Reduce the material below to its lines containing "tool".

══ DATASET EXTRACT

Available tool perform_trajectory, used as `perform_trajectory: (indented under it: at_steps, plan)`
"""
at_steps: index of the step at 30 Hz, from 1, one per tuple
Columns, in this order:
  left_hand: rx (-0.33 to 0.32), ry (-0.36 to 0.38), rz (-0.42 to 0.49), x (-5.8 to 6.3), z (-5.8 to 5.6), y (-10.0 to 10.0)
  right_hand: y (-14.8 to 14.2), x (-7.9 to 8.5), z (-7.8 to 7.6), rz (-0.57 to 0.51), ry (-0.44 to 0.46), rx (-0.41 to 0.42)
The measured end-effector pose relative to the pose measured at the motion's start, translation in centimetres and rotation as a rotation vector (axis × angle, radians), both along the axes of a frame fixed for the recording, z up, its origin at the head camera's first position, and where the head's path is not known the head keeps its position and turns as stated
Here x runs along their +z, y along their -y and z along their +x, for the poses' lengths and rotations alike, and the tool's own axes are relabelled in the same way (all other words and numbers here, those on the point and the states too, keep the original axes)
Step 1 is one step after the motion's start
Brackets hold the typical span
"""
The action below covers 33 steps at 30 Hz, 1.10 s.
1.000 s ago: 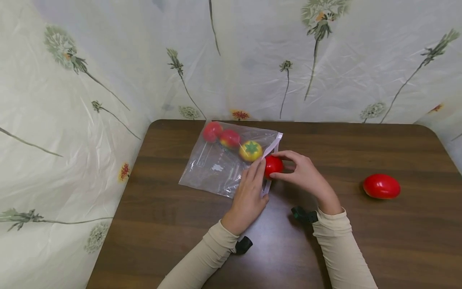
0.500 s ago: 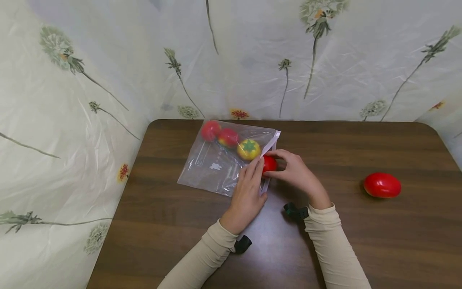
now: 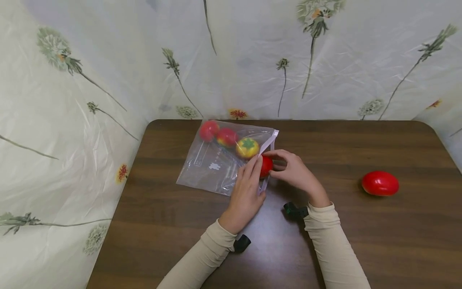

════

*THE COMPLETED TASK*
Available tool perform_trajectory, used as `perform_trajectory: (indented under it: at_steps, plan)`
Here x runs along their +z, y along their -y and z along their +x, for the poses' lengths and rotations alike, and the tool's own axes are relabelled in the same way (all other words and numbers here, those on the point and the states too, keep the original axes)

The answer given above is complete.